The linear alcohols which are suitable as an intermediate step in the manufacture of surfactants such as APGs and alcohol ethoxylates can be obtained from many different sustainable sources. These include:
Primary sugars are obtained from cane sugar or sugar beet, etc., and may be fermented to from bioethanol. The bioethanol is then dehydrated to form bio-ethylene which then can then be converted to olefins by processes such as the Shell Higher Olefin Process or the Chevron Phillips Full Range process.

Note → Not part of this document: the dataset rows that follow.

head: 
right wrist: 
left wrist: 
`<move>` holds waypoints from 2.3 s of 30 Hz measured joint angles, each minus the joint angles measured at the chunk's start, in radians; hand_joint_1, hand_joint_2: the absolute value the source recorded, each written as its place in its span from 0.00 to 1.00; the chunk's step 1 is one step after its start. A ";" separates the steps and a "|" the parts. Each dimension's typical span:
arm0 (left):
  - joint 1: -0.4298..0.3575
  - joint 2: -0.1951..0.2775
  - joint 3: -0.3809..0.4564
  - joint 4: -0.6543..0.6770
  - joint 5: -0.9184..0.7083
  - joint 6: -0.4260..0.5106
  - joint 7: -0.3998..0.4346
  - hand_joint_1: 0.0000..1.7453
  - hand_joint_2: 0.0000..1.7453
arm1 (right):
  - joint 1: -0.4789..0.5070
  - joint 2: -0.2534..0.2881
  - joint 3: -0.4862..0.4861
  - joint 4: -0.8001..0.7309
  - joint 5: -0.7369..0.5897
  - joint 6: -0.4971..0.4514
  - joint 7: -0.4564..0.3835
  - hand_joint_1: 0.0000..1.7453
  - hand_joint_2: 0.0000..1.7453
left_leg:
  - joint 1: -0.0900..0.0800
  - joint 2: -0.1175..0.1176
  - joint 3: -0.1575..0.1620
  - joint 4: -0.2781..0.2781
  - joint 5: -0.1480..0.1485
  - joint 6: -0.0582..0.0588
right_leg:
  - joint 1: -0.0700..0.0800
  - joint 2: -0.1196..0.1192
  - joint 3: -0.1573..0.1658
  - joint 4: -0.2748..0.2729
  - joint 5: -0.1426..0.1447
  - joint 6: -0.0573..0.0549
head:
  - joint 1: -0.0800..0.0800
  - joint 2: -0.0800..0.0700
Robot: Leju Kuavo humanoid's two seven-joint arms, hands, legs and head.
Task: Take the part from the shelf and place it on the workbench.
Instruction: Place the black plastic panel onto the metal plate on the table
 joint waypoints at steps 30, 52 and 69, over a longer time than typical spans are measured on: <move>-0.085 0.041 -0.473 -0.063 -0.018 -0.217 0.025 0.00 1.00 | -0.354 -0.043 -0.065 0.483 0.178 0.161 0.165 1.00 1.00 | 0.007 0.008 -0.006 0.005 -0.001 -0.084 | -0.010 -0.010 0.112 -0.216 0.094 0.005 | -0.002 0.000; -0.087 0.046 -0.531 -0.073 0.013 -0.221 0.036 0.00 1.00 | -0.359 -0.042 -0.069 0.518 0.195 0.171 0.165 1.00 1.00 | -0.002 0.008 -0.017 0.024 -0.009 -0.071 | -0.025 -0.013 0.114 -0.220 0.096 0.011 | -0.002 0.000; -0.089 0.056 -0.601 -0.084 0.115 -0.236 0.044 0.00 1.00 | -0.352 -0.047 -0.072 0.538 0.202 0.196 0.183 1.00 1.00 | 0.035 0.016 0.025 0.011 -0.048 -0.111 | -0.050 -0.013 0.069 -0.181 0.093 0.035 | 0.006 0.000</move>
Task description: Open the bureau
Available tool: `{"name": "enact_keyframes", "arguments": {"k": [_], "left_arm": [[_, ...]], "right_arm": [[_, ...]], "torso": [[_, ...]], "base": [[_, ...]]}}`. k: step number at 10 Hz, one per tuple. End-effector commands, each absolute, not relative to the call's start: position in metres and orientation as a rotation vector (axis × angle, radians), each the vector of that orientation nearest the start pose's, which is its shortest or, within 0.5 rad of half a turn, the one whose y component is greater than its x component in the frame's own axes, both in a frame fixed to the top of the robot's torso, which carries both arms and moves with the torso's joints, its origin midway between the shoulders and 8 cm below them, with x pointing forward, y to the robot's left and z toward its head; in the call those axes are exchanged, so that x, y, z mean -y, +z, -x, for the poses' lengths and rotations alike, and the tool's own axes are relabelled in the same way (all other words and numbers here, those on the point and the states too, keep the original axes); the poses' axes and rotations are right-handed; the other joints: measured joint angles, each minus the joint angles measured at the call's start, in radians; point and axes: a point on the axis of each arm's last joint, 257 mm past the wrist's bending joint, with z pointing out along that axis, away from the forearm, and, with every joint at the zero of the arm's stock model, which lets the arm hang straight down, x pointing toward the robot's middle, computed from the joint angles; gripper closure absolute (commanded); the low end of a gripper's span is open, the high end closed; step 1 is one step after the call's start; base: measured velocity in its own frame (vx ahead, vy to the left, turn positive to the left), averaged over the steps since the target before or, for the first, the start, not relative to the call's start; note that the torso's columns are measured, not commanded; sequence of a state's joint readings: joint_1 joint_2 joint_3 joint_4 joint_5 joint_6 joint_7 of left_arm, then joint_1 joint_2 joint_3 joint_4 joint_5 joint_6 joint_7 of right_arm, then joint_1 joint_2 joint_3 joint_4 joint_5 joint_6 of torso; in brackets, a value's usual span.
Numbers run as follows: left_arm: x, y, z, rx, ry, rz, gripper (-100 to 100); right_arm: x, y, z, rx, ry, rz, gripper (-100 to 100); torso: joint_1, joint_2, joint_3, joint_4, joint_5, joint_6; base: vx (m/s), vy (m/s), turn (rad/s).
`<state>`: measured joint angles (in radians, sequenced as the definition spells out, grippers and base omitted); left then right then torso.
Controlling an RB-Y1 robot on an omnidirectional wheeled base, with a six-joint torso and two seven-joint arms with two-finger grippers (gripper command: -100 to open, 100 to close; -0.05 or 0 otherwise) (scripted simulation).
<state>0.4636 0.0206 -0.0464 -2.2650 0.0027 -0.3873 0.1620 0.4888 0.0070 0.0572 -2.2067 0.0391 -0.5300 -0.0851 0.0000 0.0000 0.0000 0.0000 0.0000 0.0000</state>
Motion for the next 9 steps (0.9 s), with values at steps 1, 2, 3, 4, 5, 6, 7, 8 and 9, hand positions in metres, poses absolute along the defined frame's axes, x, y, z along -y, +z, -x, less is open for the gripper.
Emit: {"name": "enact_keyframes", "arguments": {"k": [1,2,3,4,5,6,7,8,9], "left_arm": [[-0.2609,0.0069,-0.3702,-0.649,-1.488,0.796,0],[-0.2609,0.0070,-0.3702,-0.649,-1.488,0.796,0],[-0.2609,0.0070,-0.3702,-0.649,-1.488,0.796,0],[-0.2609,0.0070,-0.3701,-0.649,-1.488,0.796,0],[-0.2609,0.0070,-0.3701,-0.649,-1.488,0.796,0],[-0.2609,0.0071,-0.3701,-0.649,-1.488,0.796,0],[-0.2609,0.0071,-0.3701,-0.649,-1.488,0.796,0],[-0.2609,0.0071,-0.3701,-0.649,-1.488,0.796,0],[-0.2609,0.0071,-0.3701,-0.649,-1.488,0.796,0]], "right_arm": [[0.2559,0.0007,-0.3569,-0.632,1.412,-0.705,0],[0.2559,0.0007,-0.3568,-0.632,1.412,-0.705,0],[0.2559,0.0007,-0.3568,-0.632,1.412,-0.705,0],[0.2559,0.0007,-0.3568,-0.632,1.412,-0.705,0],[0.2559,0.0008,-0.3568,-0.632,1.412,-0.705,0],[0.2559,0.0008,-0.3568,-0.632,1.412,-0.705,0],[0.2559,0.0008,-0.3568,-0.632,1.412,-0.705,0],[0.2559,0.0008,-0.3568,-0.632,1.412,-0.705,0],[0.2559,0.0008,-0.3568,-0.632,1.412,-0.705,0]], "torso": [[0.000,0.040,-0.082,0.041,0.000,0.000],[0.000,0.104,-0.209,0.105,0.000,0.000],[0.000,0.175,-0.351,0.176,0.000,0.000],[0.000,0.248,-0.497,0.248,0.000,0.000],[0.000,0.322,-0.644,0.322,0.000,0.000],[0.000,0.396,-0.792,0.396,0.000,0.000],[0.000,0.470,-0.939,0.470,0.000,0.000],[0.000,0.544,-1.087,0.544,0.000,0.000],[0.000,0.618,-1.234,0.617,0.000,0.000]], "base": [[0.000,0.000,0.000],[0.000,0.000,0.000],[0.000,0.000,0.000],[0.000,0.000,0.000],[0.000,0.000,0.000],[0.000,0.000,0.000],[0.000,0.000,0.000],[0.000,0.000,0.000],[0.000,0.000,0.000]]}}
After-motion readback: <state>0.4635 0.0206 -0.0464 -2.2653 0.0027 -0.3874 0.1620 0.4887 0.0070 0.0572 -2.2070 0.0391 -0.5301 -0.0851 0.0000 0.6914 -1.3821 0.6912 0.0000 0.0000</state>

These alkenes can then processed into linear alcohols by hydroformylation followed by hydrogenation.
Alternatively, the ethylene can be converted directly to the fatty alcohol via the Ziegler process.
An alternative process also using primary sugars to form linear alcohols can be used and where the primary sugar undergoes microbial conversion by algae to form triglycerides. These triglycerides are then hydrolysed to linear fatty acids and which are then reduced to form the linear alcohols.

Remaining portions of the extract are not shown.